— Вы коснулись очень для меня интересного и, увы, обширного вопроса. Чтобы не говорить о разных временах, давайте поговорим о Толстом и Чехове. Я сыграла Лизу в «Живом трупе» и Пашеньку в «Отце Сергии», Аркадину в «Чайке», Раневскую в «Вишневом саде», Машу в «Трех сестрах».
У Толстого чувство выражено словом, у Чехова словом чувство прикрывается. У Толстого слова ясные, конкретные. За ними глубина, но глубина прямая. Мелодия суховатая, иногда тяжко-скорбная. У Чехова слова легкие, беспечные, вроде бы несерьезные: люди болтают о пустяках, шутят, смеются, показывают фокусы, бранятся, сплетничают, как будто ничего не случилось. Словами загораживаются от жизни, а подтексты как глубокие лабиринты.

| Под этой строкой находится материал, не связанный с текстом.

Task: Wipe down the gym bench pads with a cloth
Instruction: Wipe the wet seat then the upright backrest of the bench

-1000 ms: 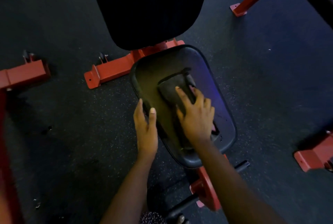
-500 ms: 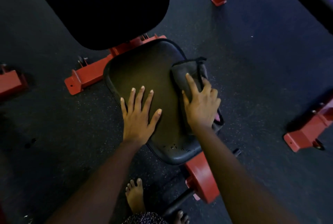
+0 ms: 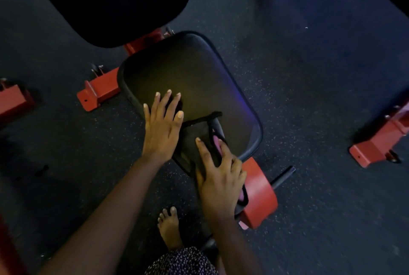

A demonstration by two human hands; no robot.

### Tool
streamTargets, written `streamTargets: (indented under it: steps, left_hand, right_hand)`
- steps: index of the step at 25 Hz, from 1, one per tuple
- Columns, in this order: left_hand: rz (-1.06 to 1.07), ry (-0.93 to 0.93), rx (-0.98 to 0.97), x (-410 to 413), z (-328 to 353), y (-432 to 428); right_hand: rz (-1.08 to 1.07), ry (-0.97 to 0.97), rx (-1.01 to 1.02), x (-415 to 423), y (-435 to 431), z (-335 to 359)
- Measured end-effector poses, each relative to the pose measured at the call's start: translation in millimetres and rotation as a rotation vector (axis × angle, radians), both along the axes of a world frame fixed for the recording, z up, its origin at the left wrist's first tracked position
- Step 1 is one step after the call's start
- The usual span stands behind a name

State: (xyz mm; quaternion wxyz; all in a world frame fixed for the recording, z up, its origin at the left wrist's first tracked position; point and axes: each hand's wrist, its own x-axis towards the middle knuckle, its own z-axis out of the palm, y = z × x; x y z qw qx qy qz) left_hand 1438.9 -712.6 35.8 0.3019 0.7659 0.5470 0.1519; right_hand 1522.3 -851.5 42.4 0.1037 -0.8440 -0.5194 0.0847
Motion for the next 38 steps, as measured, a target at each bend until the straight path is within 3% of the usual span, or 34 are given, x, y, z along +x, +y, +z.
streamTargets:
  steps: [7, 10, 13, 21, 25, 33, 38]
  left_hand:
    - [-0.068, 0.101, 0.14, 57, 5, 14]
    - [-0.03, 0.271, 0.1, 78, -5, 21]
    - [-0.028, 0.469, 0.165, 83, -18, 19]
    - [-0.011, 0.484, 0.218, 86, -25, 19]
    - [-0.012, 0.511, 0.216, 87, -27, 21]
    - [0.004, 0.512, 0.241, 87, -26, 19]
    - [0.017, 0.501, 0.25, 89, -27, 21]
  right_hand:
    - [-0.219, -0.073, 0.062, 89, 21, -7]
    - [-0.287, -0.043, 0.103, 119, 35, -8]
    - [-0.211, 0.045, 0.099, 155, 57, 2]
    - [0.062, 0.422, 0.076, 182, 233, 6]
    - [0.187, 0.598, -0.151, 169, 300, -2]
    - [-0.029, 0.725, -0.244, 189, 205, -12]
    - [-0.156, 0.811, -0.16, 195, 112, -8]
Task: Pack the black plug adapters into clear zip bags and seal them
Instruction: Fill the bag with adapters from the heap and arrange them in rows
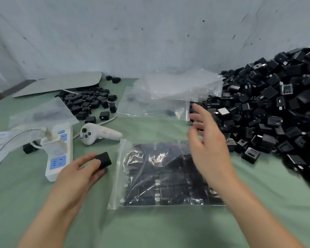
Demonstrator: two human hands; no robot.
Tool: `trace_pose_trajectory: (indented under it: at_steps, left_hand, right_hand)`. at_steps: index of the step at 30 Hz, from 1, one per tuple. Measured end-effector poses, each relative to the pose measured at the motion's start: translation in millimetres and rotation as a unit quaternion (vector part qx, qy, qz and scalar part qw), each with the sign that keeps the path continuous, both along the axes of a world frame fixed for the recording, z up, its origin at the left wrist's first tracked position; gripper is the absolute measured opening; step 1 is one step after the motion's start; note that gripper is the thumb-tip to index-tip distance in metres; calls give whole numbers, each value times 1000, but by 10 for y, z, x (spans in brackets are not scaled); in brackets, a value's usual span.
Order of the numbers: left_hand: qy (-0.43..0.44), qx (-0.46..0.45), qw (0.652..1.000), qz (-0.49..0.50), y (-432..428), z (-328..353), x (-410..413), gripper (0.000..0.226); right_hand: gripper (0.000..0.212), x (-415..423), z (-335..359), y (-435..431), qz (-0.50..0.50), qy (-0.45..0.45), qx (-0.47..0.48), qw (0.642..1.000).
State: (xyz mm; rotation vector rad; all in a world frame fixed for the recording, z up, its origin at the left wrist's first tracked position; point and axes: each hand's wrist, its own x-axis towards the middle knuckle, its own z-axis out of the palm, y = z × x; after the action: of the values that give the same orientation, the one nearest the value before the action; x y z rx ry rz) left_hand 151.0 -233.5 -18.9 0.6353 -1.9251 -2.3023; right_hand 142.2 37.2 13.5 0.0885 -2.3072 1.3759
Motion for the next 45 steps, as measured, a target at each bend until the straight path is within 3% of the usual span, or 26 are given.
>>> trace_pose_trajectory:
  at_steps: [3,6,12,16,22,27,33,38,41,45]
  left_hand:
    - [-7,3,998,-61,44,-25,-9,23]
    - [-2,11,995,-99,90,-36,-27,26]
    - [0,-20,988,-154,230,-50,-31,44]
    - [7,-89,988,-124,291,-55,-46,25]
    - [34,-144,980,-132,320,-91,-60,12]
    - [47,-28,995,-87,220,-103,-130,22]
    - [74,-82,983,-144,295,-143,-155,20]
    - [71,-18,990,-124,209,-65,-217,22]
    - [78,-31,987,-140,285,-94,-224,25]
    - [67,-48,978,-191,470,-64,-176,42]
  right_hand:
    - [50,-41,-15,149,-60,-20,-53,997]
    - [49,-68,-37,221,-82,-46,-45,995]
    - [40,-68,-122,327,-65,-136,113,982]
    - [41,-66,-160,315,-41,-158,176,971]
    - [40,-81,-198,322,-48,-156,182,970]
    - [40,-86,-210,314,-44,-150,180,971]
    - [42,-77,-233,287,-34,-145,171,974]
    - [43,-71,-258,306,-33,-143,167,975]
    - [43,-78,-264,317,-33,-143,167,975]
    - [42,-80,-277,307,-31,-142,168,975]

Толстой — учитель, пророк, врач, дающий рецепты. Чехов — поэт, художник, врач, ставящий диагнозы. Толстой — глубоко верующий человек, поступки почти всех его героев определены верой. Чехов — атеист. У Толстого — с высоты «отвлеченной морали» — чувствуется неприятие слабостей грешных людей. У Чехова — понимание. У Толстого каждая роль — конкретный характер, конкретный человек, который поступает так, как может поступить только он. У Чехова жизнь героев не заключает в себе вроде бы ничего исключительного, сильного и яркого, но зато что ни роль — Тема.
Играть Толстого и Чехова — счастье. Но можно ли их играть одинаково?..
Невооруженным глазом мы видим немного звезд, в их числе привычные очертания Большой Медведицы. В телескоп удается различить уже больше звезд, и тем больше, чем телескоп мощнее; а уж на фотопластинке с высокой разрешающей способностью мы видим их сотни, тысячи, среди них очертания Большой Медведицы могут и потеряться — но ведь это все тот же участок неба! Просто мы узнали его полнее, глубже.
Вот к этой «высокой разрешающей способности» и должен стремиться актер, играя классику.
Классика — шар, у нее тысячи точек соприкосновения с современностью. Художник нашего времени не только имеет право, но и обязан видеть в достояниях мировой театральной культуры больше, чем его предшественники, и, может быть, больше, чем видел сам автор.
— Все зависит от роли. Если бы вечером был «Гамлет» или «Федра», интервью бы не состоялось и к телефону я бы не подходила и не обедала. Потому что классика требует аскетичности. И надо входить в эту роль «очищенной». Для других ролей мне, наоборот, надо больше уставать. И я часто даже намеренно это делала. Вот Эльмира в «Тартюфе» — тут я старалась уставать перед спектаклем, чтобы на сцене у меня не было собст-венного «режиссерского» самоконтроля. И у других актеров, мне кажется, все зависит от роли. Астангов, к примеру, перед ответственным монологом, говорят, опускал руки в горячую воду. Щукин, когда играл Егора Булычева, перед выходом слушал пластинку Шаляпина: «Уймитесь, волнения страсти…» И на этом «раскрепощенном» шаляпинском регистре выходил: «Шурок, Шурок, душно жить в этом мире…» Папазян, по воспоминаниям, играя Отелло, взвинчивал себя за кулисами — ходил как тигр в клетке и шептал: «Говорят, Папазян — плохой актер! Это Папазян плохой актер?! Ну, я вам докажу, что Папазян та-а-кой ак-те-ер!!!» — и с этим врывался на сцену.
Наверное, у каждого актера есть свои секреты, как настраивать себя на игру. И есть, видимо, общие правила для всех.
Прикажите себе: я хочу почувствовать то-то и то-то! Ничего не выйдет. Волевой приказ здесь не сработает. Но если этот приказ облечь в какой-нибудь осязаемый образ, результат окажется иным.